→ PROBLEM DETAILS
Write back every line of the listing exactly, excluding images.

→ DATA BELOW
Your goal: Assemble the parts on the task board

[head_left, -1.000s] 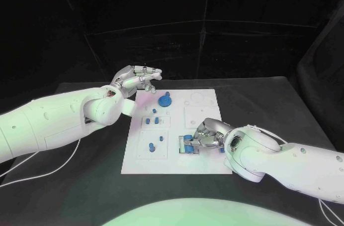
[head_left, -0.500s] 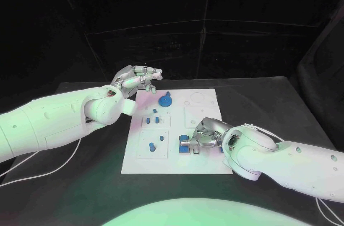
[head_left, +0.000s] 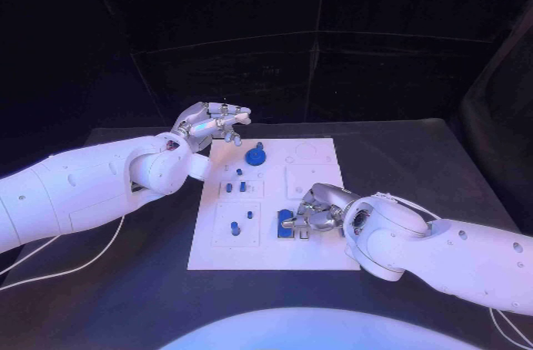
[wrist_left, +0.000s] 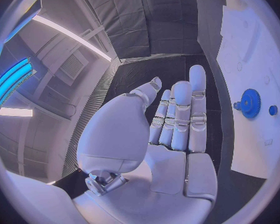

→ RESPONSE FOR THIS EXERCISE
Your goal: Assemble the parts on the task board

[head_left, -1.000s] 
[head_left, -0.500s] 
[head_left, +0.000s] 
[wrist_left, +0.000s] 

With this, the answer is complete.